税務署や国税局との税務折衝は、難度の高いものです。しかし税務交渉は、税理士としては仕事そのものですから、あえて言う必要はないでしょう。
問題はお客さまへの説得や、相続人間の利害の対立をどうまとめていくかの内部問題の解決です。
さらにはM&Aのような、外部との折衝でどうまとめていくかです。利害が真っ向からぶつかります。
当事者は勿論、利害関係人が多く出てきます。ときには弁護士が登場してきます。弁護士が出てくると、交渉は長引きます。弁護士は敵に回すと、手ごわい相手です。味方になる時もありますが、敵になることもあり、弁護士の見方、考え方を理解しなければなりません。

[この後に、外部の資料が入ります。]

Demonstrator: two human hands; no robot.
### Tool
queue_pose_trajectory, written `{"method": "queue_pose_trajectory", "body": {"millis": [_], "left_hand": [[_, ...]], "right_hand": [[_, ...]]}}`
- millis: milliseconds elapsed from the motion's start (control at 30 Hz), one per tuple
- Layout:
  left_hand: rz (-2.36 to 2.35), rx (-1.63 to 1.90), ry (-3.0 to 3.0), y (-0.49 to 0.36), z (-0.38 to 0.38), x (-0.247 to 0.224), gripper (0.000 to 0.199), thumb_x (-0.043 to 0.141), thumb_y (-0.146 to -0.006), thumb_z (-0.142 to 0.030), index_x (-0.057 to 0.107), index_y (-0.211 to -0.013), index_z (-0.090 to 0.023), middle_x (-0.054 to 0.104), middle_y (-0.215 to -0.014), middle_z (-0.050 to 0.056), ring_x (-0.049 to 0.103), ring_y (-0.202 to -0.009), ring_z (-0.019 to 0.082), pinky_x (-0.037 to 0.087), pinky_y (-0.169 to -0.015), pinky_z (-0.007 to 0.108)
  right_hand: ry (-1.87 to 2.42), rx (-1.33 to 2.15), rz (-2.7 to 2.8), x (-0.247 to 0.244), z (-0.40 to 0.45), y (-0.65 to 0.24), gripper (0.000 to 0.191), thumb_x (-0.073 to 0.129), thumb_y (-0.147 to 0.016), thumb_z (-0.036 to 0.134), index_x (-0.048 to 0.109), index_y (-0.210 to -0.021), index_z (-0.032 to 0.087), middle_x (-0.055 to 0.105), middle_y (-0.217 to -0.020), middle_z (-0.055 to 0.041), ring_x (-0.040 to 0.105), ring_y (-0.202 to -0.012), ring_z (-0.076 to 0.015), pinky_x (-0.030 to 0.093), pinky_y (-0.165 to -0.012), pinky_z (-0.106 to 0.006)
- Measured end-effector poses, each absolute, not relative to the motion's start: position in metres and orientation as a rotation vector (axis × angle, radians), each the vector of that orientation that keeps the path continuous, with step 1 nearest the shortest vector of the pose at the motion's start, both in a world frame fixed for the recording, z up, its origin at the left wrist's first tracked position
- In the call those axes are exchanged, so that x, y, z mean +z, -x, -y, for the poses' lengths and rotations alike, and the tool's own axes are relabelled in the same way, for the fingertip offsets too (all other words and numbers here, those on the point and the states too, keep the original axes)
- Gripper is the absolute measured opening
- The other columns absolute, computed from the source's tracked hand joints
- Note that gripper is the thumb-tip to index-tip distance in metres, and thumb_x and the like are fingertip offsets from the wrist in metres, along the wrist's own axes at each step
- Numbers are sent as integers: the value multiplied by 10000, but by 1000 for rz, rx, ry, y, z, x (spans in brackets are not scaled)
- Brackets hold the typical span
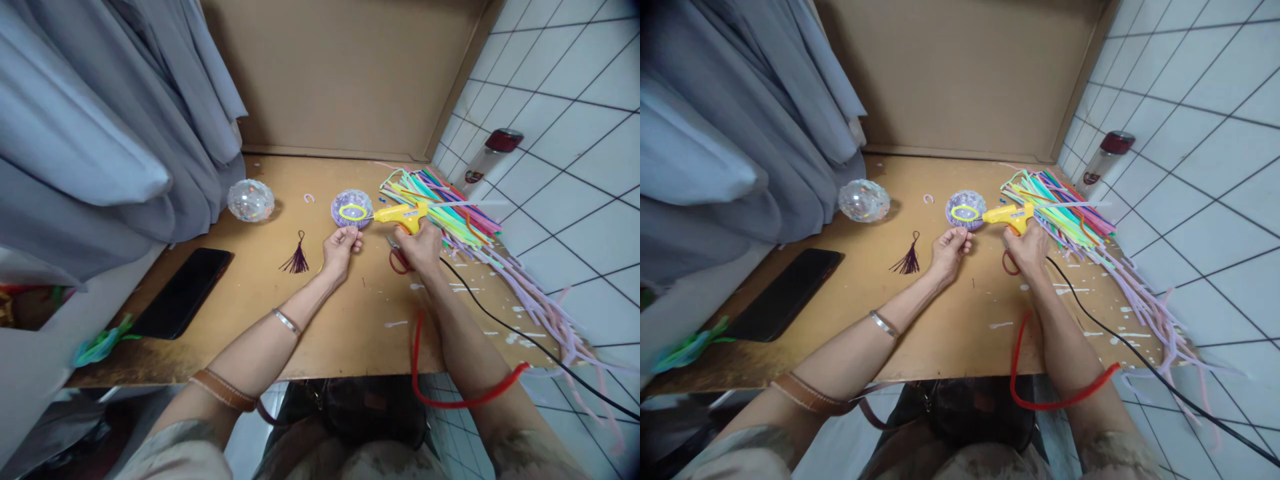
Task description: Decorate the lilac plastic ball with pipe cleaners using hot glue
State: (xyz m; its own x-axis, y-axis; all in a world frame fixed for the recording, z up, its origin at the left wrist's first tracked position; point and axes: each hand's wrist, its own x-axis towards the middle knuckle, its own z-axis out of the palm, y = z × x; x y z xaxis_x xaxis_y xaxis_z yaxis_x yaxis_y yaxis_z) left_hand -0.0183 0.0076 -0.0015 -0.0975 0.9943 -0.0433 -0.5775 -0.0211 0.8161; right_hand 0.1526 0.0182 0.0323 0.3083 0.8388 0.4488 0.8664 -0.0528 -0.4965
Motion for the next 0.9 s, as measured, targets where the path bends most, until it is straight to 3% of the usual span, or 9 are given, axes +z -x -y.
{"method": "queue_pose_trajectory", "body": {"millis": [267, 433, 600, 900], "left_hand": [[-836, 1530, -687, 18, -7, -2, 270, 836, -744, -312, 618, -721, -153, 666, -674, -11, 536, -540, 52, 428, -552, 192], [-880, 1557, -711, 17, -8, -3, 255, 824, -758, -287, 610, -713, -156, 651, -657, -18, 527, -542, 54, 427, -572, 196], [-888, 1571, -717, 16, -10, -5, 232, 811, -766, -255, 612, -705, -150, 644, -659, -15, 530, -560, 57, 435, -605, 208], [-901, 1565, -740, 17, -9, -5, 201, 775, -791, -214, 612, -691, -152, 637, -653, -16, 529, -565, 60, 438, -609, 209]], "right_hand": [[2065, -52, 1263, 24, -32, -188, 567, 605, -772, 546, 685, -1102, 91, 718, -1075, -243, 646, -993, -390, 481, -845, -481], [2161, -5, 1191, 23, -36, -202, 563, 642, -791, 524, 673, -1162, 102, 702, -1116, -241, 632, -1042, -395, 461, -881, -494], [2265, -69, 1234, 20, -37, -206, 491, 609, -850, 530, 699, -1080, 105, 695, -1055, -223, 625, -1044, -378, 426, -932, -529], [2339, -149, 1175, 11, -38, -206, 509, 682, -794, 458, 628, -1138, 87, 600, -1247, -241, 513, -1207, -407, 354, -1000, -554]]}}
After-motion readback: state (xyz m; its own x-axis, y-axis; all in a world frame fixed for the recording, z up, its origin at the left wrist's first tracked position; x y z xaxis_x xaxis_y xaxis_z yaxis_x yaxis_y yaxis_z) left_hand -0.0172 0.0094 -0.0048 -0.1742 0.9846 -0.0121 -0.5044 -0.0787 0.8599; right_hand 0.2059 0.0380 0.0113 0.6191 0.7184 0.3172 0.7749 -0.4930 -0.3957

交渉は困難を極めます。大変です。ストレスがたまります。
交渉は対立ではありません。決裂させてはいけません。まとめ上げて、成立させるのがプロの仕事です。
そこまでやるのか?と思われるでしょう。そうなのです。資産税コンサルタントは交渉を成立させなければ、仕事を成就したことにはならないからです。
交渉能力は一朝一夕には身につきません。粘り強く、研鑽を積み重ねて磨きあげていくものです。